About

How this site works

UK Elections is an independent forecasting project. Every prediction on the site is generated by the same open model, using public data, and tested on past elections before being published.

In one sentence

What the model does

Take the most recent real result for the contest, swing it by how the parties have moved in the polls since then (regionally where we can), apply local information about the candidates and the demographics of the area, and return a predicted vote share for every party.

The eleven steps

How a forecast is built

  1. Baseline. Start from the most recent real result for that ward or constituency. For wards redrawn since 2016, we reconstruct a notional baseline from neighbouring wards.
  2. National swing. Adjust each party's share by how much it's moved in the latest UK or country-level polling.
  3. Strong Transition Model. Apply the swing as a multiplicative move on each party's vote rather than a simple addition, bigger parties move more, smaller parties move less, and no party can go below zero.
  4. Local-party-strength anchor. Where a party has a long history in a ward (e.g, a Lib Dem stronghold), the prediction is partly anchored to that history, not just the national swing.
  5. Incumbency and standing-down. Sitting MPs get a small personal-vote bonus. MPs standing down or defecting lose theirs. Anti-incumbency penalties apply to the party that lost the seat last time.
  6. Tactical voting. A small Labour ↔ Lib Dem ↔ Green progressive transfer is applied in the closest three-way contests, calibrated against the 2017 and 2024 elections.
  7. Demographic floors and ceilings. Reform UK gets a small lift in areas with high English national identity and high 65+ population; Reform is capped in areas with high Muslim population, where its empirical historical ceiling is around 10–15%.
  8. Independent ceiling. Independent candidates are capped at 8% in regular contests; the cap is lifted only for known high-profile independents (sitting MPs, recall winners, etc.).
  9. By-election overlay. If there's been a recent by-election in the ward, its result is blended in with a 30% weight.
  10. BES prior (general election only). The British Election Study's post-2024 panel data is used as a small prior on each constituency, helping the model in seats with thin local result history.
  11. Normalise. Make sure the predicted shares add to 100% and write the result.

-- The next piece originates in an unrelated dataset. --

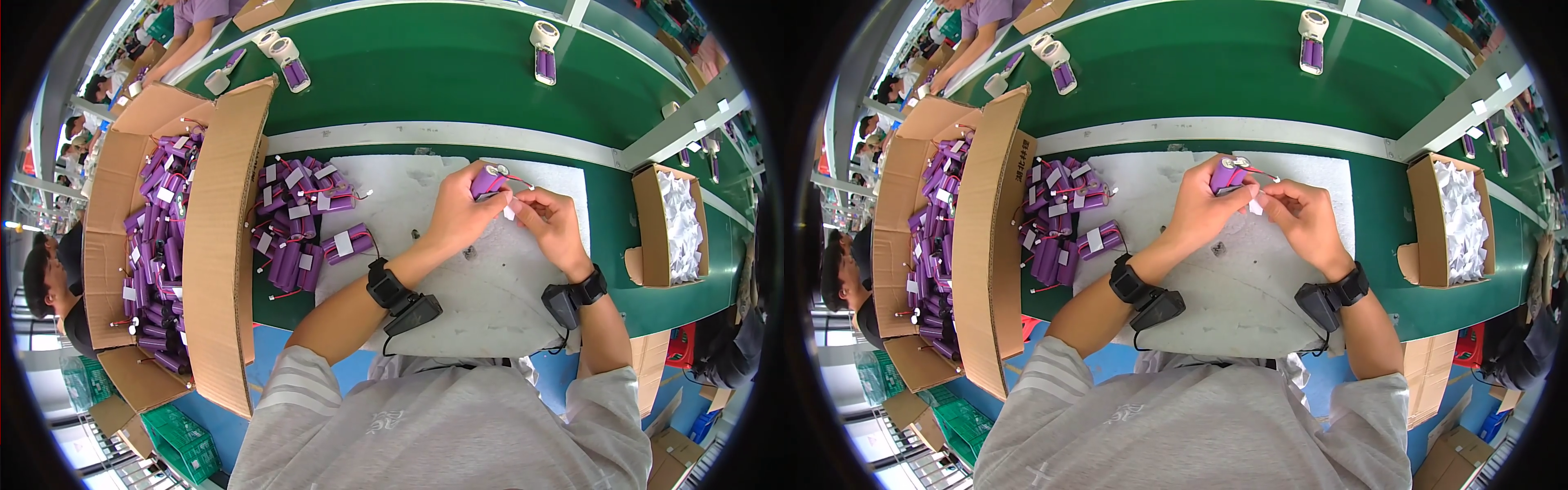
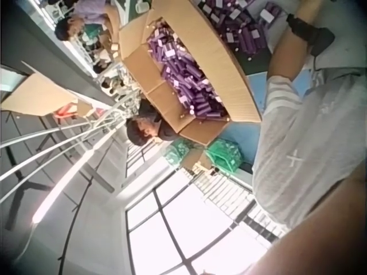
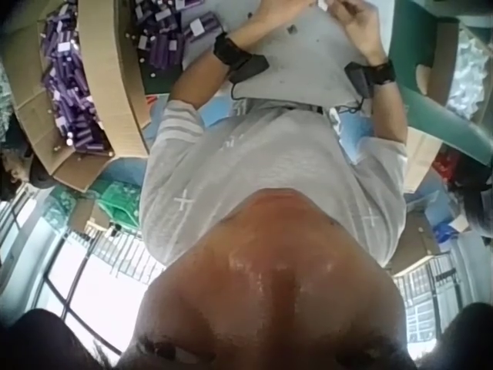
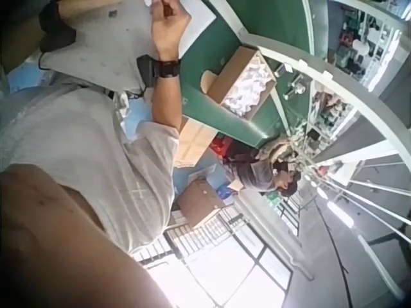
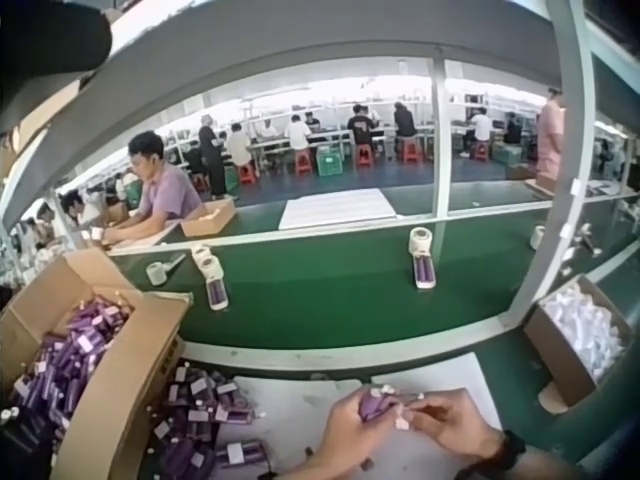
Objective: The person picks up a battery pack and a fan housing, connects the wires to a circuit board, and fits the battery into the housing. They then apply a piece of tape to the battery and place the assembly onto a conveyor belt.
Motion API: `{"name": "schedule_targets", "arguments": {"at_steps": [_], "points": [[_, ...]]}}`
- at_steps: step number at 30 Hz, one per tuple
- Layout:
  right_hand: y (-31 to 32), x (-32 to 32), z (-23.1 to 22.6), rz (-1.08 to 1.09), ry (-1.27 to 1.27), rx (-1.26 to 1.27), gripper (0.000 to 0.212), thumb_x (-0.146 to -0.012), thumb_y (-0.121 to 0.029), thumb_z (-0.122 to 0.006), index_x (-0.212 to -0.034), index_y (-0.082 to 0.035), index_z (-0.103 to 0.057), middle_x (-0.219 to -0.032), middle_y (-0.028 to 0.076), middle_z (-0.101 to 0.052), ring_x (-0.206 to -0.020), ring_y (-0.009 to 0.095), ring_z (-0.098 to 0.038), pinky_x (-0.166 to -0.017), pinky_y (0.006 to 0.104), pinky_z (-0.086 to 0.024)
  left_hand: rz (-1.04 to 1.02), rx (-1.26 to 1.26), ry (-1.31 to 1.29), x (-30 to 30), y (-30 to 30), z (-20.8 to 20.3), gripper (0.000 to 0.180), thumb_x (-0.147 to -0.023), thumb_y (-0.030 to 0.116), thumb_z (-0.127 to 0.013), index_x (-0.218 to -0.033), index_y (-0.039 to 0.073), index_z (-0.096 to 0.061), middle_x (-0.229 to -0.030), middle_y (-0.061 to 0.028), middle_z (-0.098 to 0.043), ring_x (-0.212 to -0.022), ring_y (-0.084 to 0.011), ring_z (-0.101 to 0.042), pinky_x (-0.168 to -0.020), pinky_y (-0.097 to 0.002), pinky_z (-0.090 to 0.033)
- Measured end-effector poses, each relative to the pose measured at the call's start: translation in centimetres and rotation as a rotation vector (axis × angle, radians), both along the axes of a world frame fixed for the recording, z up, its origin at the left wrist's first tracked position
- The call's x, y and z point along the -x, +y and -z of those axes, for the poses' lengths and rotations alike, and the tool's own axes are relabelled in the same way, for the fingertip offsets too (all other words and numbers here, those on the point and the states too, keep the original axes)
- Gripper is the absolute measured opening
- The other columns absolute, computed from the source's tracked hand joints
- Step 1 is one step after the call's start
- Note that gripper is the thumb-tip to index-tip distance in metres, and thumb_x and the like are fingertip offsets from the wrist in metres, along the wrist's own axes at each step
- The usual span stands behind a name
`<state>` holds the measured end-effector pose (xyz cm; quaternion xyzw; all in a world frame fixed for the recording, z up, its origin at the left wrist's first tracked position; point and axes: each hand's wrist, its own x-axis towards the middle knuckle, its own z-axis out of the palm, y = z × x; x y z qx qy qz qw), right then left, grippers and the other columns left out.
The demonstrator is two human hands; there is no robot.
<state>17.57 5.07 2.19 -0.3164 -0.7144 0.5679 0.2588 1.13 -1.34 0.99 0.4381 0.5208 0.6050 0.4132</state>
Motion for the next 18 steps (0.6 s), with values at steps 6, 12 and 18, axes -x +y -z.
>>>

Each of those steps is shown on every individual ward and constituency page so you can see exactly what shaped any particular forecast.

Data sources

Where the inputs come from

A full machine-readable manifest of every file that fed the latest forecast, including its sha256, is on the Transparency page.

How we test ourselves

Backtests are part of the product

Before we published any May 7 prediction, we ran the same model against the real May 2024 results. Before we published any general election prediction, we ran it against the real 2024 general election using only what a forecaster running the model in May 2024 would have known.

Both backtests are public, with a full per-party error breakdown and the worst-misses table.

May 2024 local backtest →
2024 general election backtest →

Read more

Detail pages

National model

The full nine-step methodology used for English locals, mayoralties, the Senedd and Holyrood, with academic citations.

Read the national model →

General election model

The eleven-step model used for the 650-constituency UK general election forecast, with the BES prior and the demographic floors and ceilings explained in full.

Read the GE model →

Transparency

The data files, sha256 hashes, machine-readable assumptions, and pre-registration manifest behind every forecast.

See the transparency page →

Independence

Who runs this

UK Elections is an independent project. It is not affiliated with any political party, council, candidate, polling firm, or election authority. It is funded by its author and produces no advertising or sponsored content.